OpenTelemetry in Practice: Instrumenting Your Applications Without Vendor Lock-in
Why OpenTelemetry Matters
For years, observability meant choosing a vendor and adopting their proprietary agent, SDK, and data format. Switch vendors and you re-instrument everything. OpenTelemetry (OTel) changes this equation fundamentally.
OTel is a CNCF project that provides a single, vendor-neutral standard for generating, collecting, and exporting telemetry data — metrics, logs, and traces. It has reached general availability for all three signal types, and adoption has been remarkable. Every major observability vendor now accepts OTel data natively.
If you read our post on building a Kubernetes observability stack, you saw how Prometheus and Loki handle metrics and logs. OpenTelemetry completes the picture by adding distributed tracing and — critically — correlating all three signals together.
graph LR
A1[App 1] -->|OTLP| C[OTel Collector]
A2[App 2] -->|OTLP| C
A3[App 3] -->|OTLP| C
C -->|metrics| P[Prometheus]
C -->|logs| L[Loki]
C -->|traces| T[Tempo / Jaeger]
P --> G[Grafana]
L --> G
T --> G
The Architecture
OpenTelemetry has three main components:
- SDKs and auto-instrumentation — Libraries that generate telemetry data from your application code.
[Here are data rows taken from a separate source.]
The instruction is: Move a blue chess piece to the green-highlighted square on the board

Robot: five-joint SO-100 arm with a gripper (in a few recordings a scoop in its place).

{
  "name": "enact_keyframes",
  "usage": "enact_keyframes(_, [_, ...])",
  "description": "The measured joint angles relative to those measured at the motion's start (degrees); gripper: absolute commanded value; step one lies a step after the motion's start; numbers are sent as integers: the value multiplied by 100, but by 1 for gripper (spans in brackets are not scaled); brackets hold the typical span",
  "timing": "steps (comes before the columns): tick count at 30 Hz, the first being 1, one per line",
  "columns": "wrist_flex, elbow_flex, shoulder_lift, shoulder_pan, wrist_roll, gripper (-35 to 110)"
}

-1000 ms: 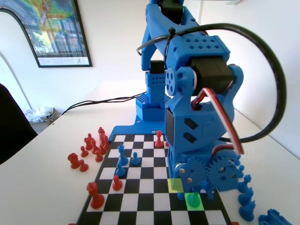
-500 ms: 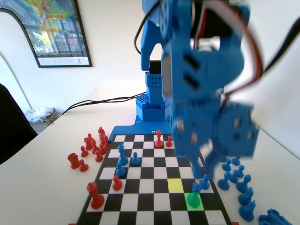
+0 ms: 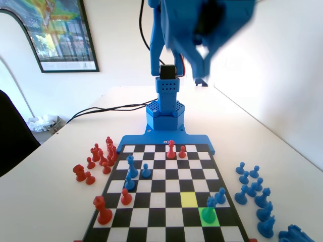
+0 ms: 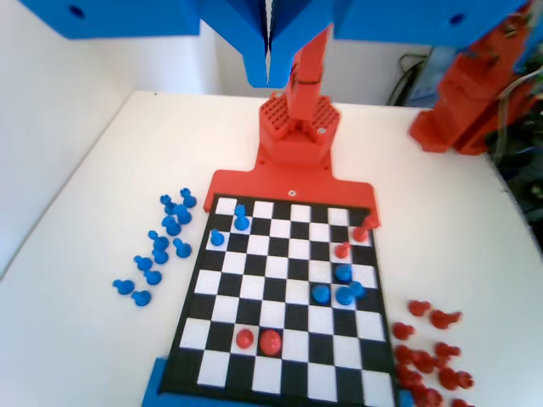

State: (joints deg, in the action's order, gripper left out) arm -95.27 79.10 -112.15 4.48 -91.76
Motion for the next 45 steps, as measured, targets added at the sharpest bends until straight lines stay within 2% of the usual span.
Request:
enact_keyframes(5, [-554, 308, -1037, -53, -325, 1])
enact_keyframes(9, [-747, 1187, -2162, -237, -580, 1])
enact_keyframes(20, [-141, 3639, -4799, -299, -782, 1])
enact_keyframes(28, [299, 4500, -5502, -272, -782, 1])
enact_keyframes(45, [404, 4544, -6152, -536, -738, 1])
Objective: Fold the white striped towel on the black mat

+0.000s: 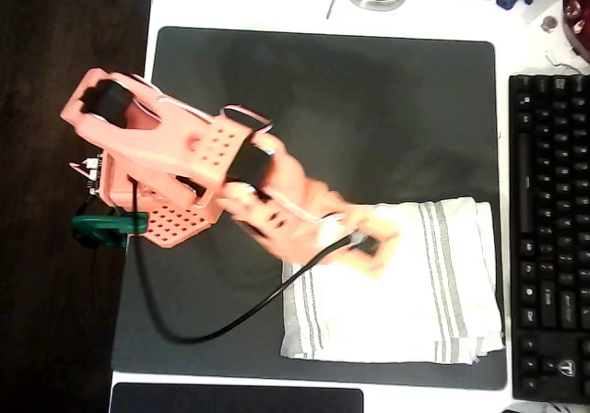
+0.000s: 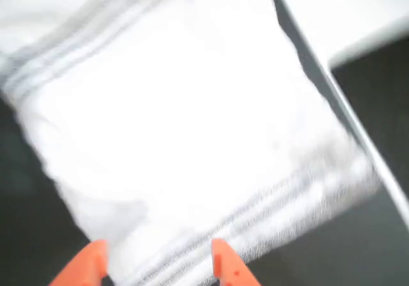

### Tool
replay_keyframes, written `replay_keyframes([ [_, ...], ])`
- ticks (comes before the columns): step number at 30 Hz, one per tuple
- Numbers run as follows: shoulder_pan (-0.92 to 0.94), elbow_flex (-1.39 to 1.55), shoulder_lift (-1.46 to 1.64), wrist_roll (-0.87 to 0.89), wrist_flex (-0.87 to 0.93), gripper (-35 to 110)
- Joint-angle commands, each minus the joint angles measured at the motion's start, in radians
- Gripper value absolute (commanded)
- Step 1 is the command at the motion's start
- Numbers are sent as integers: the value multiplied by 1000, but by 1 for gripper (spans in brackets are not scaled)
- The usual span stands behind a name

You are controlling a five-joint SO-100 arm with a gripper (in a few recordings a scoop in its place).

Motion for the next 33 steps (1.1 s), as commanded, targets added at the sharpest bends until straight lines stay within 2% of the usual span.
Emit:
replay_keyframes([
  [1,55,199,354,49,52,25],
  [4,71,316,491,144,87,25],
  [8,114,351,440,233,55,25],
  [15,230,422,213,334,-206,27],
  [22,310,410,-9,416,-347,26],
  [33,224,367,-184,511,-436,8],
])
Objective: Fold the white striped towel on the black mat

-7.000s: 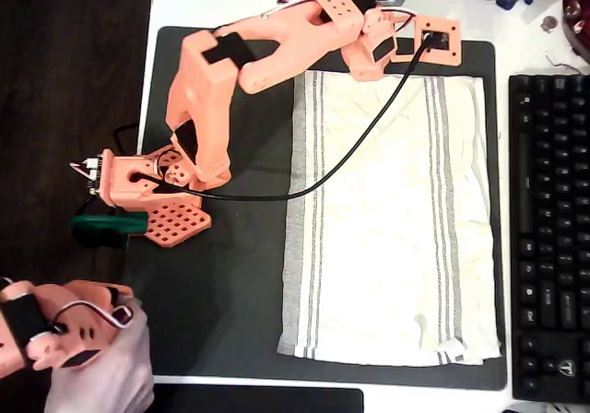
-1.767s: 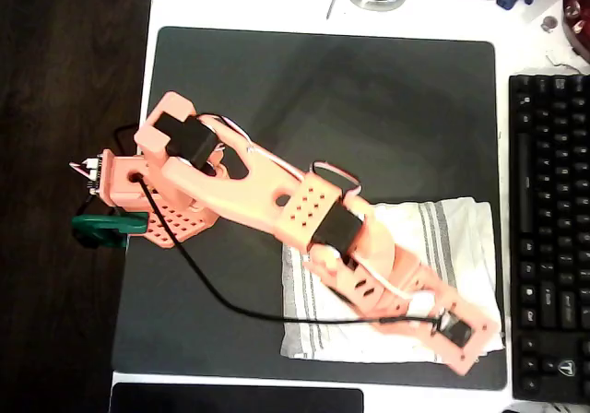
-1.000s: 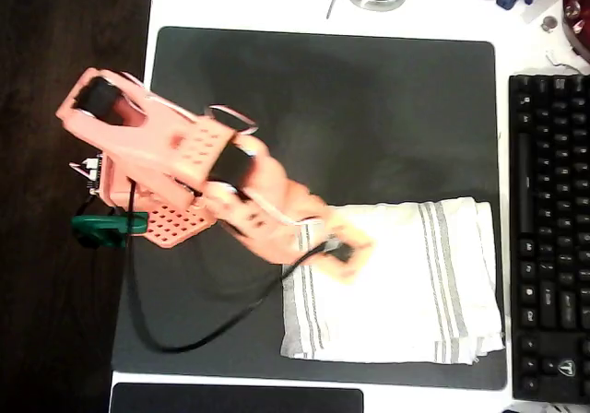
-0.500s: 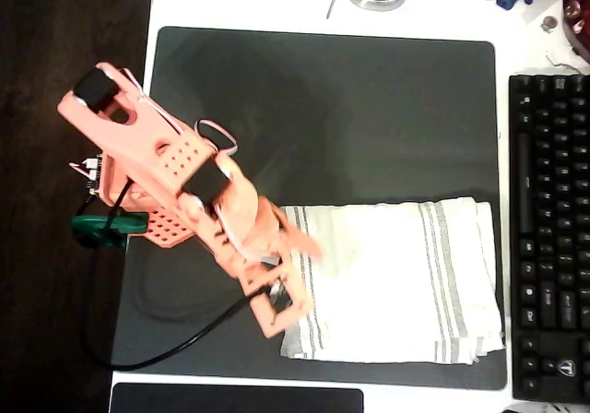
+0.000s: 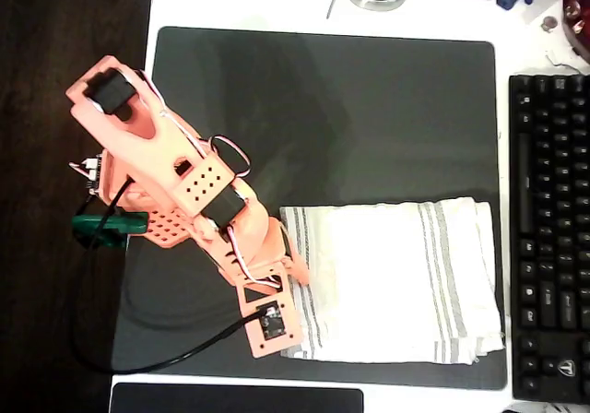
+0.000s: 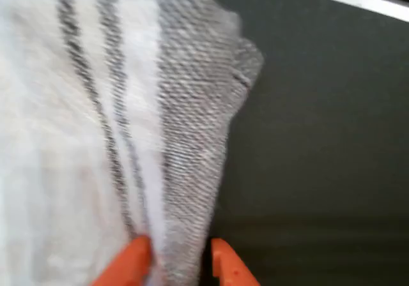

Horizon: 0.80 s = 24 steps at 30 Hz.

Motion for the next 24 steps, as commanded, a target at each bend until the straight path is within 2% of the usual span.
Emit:
replay_keyframes([
  [1,-26,-5,-23,5,12,6],
  [3,-40,-20,-23,17,26,1],
  [9,-63,-84,11,28,150,0],
  [19,0,-299,278,-54,644,0],
  [24,11,-446,298,-71,758,0],
])
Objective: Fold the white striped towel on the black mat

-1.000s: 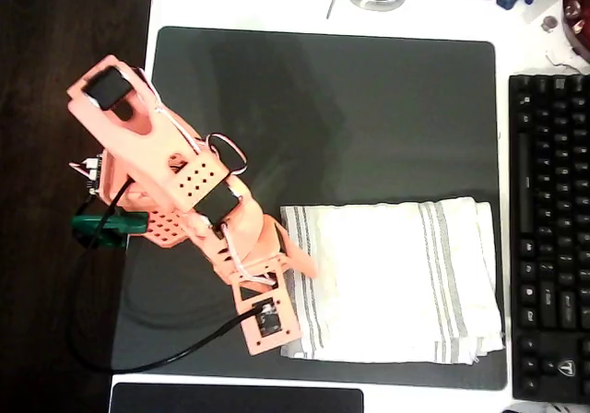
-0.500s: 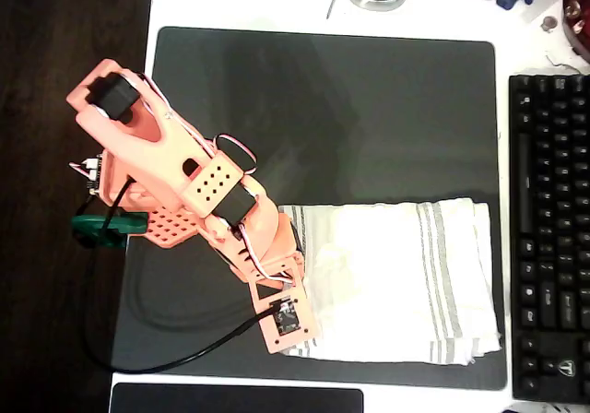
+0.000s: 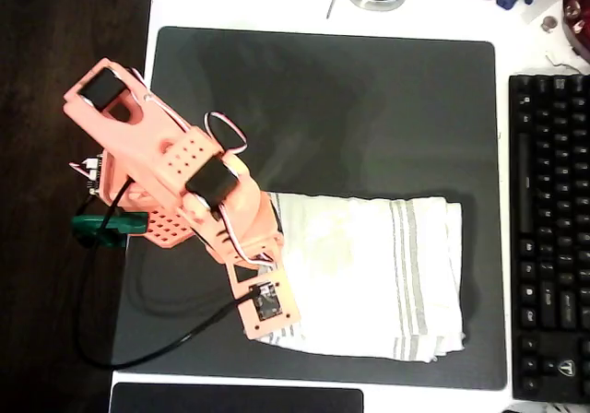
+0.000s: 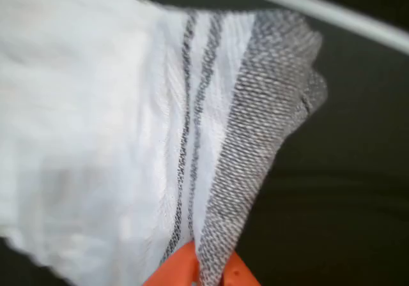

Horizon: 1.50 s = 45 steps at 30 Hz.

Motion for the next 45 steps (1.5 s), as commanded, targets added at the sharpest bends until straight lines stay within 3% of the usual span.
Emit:
replay_keyframes([
  [1,11,-92,23,-20,57,0],
  [11,-178,-94,-12,265,-229,0],
  [19,-319,-107,-124,383,-485,0],
  [23,-365,-190,-245,411,-561,0],
  [32,-388,-160,-468,425,-959,0],
  [38,-347,-117,-448,377,-873,0],
  [45,-264,-81,-308,308,-486,0],
])
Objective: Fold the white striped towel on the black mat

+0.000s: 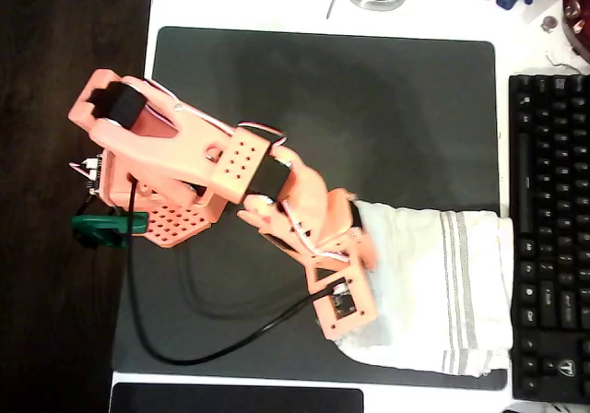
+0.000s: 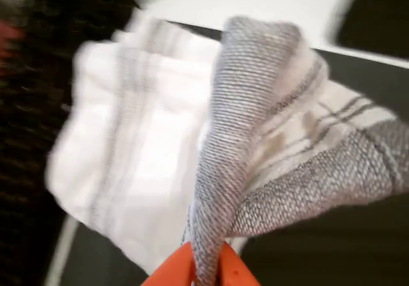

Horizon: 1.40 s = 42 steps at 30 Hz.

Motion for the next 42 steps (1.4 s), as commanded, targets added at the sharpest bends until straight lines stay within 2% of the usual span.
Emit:
replay_keyframes([
  [1,46,8,109,-31,150,0],
  [6,107,-2,259,-87,407,0],
  [11,176,-11,319,-166,589,0],
  [16,247,-11,387,-250,718,0],
  [20,244,-104,400,-224,744,0],
  [29,92,-282,307,-67,615,0],
  [42,-94,-186,-26,43,110,0],
])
- The Collector — A standalone service that receives, processes, and exports telemetry data.
- The protocol (OTLP) — A standard wire format that all components speak.
The typical deployment looks like this:
Application (with OTel SDK)
→ OTLP → OTel Collector (DaemonSet or Sidecar)
→ Prometheus (metrics)
→ Loki (logs)
→ Jaeger or Tempo (traces)
The Collector in the middle is the key architectural decision. It decouples your applications from your backends. If you switch from Jaeger to Grafana Tempo, you change a Collector config — not application code.
Auto-Instrumentation: The Quick Win
For many languages, OTel provides auto-instrumentation that requires zero code changes. In Kubernetes, the OpenTelemetry Operator makes this even simpler by injecting instrumentation via annotations.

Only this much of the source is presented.